Step 2, ASTs and Code Generation

last update: 31 August at 11:36pm

In this module, you will be asked to build a compiler that can translate a simplified version of C, that we call microC (or uC for short), into a variant of RiscV assembly. To do so, we will examine three steps of the compilation process:

Building a parser. You will learn how to use context-free grammars and regular expressions to specify a new language construct and keywords to add a new control structure (if-then-else) to our language.
Generating code. We will perform code generation for a version of RiscV that has an unlimited number of registers. In the first phase of code generation, you will learn to add semantic actions to your parser so it can build an abstract syntax tree (AST) for assignment statements and expressions, and then traverse that AST to generate code.
Handling control structures. We will then complete the code generation process for uC by adding support for generating code for control structures (while loops and if-then-else statements).

Step 2: ASTs and Code Generation

Suggested date of completion: Sep 15th 2023, 5PM ET

Due: Dec 1st 2023, 5 pm ET

Setting up your repository

Set up your GitHub classroom repository for step 2 using the link on Brightspace.

Set up your project development and testing environment as directed in the project environment documentations.

Then clone your repository as directed in the cloning and submitting instructions.

Background

Having completed step 1, we have gotten to the point where the compiler can parse the program; it is able to build a parse tree that captures the structure of the program. So what now?

The next step is to use semantic actions to build up an intermediate representation for the program. A parse tree captures the syntactic structure of a piece of code. But what we’re interested in is what the code means.

Semantic actions are steps that your compiler takes as the parser recognizes constructs in your program. Another way to think about this is that semantic actions are code that executes as your compiler matches various parts of the program (constructs like variable declarations or tokens like identifiers). By taking the right kind of action when the right kind of construct is recognized, you can make your compiler do useful work to build up its intermediate representation!

There are two key internal representations that our compiler will use. The first is a Symbol Table that records information about all of the symbols in the program.
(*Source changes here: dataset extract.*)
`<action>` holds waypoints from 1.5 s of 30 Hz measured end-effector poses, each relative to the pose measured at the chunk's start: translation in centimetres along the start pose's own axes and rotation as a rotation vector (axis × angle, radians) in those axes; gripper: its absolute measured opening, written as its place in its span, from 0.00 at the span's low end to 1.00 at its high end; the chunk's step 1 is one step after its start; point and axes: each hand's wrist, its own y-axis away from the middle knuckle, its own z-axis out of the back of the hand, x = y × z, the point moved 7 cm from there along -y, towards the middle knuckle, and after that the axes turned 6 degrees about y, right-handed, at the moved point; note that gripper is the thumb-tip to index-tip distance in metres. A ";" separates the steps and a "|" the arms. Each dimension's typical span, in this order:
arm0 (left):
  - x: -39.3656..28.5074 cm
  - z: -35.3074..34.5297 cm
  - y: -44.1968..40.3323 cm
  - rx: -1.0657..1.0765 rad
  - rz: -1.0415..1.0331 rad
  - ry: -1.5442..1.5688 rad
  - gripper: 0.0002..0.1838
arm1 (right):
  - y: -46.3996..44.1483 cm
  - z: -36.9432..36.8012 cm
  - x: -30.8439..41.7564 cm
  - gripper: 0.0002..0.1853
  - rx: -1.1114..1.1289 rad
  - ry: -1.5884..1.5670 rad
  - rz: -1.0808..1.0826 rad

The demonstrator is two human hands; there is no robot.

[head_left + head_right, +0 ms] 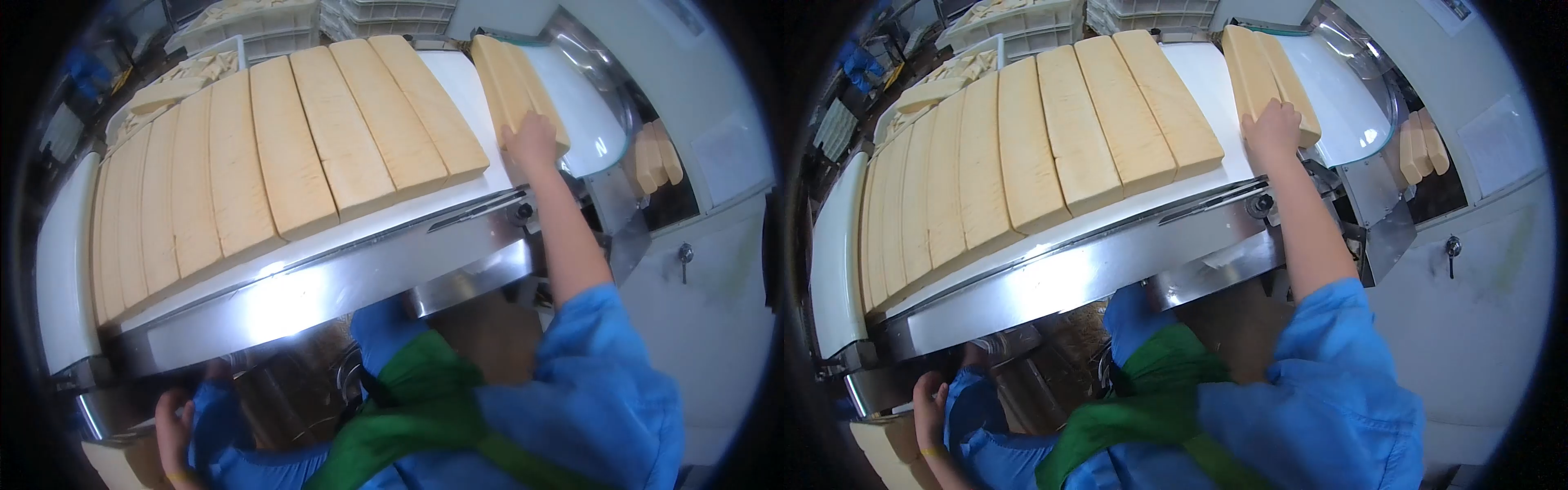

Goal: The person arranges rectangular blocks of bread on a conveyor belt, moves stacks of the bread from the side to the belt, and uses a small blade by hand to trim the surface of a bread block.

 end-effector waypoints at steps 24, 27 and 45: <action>-4.1 -2.1 0.7 -0.049 -0.195 -0.034 0.16 | 2.3 -1.4 2.0 0.33 0.291 -0.763 0.282; -5.7 -2.4 0.8 -0.015 -0.148 -0.004 0.16 | -0.8 -4.5 -1.6 0.32 0.348 -0.900 0.244; -3.4 -3.5 0.6 0.028 -0.068 -0.108 0.16 | -4.3 -5.0 -12.0 0.36 0.338 -0.559 -0.161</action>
The second is an Abstract Syntax Tree that captures the structure of the program without worrying about the specific grammar rules that were used to create that structure (see the course notes for details about this).

Symbol Tables

A symbol table holds information about all the symbols (variables, function names, strings, etc.) in a program. See the course notes for more details.

In the starter code, we have provided a basic symbol table for you that keeps track of the integer and string variables declared in the global scope (the only scope in the current version of uC). Becausse the variables are in global scope, the symbol table keeps track of the following information for them:

The name of the variable
The type of the variable (string or int)
The address of the variable (where in memory space the variable appears).

In the simulator we will use for Risc-V (see below), global variables live in addresses in the range 0x20000000 to 0x30000000, and strings live in addresses in the range 0x10000000 to 0x20000000. Strings are constant values, so are explicitly represented in the program text.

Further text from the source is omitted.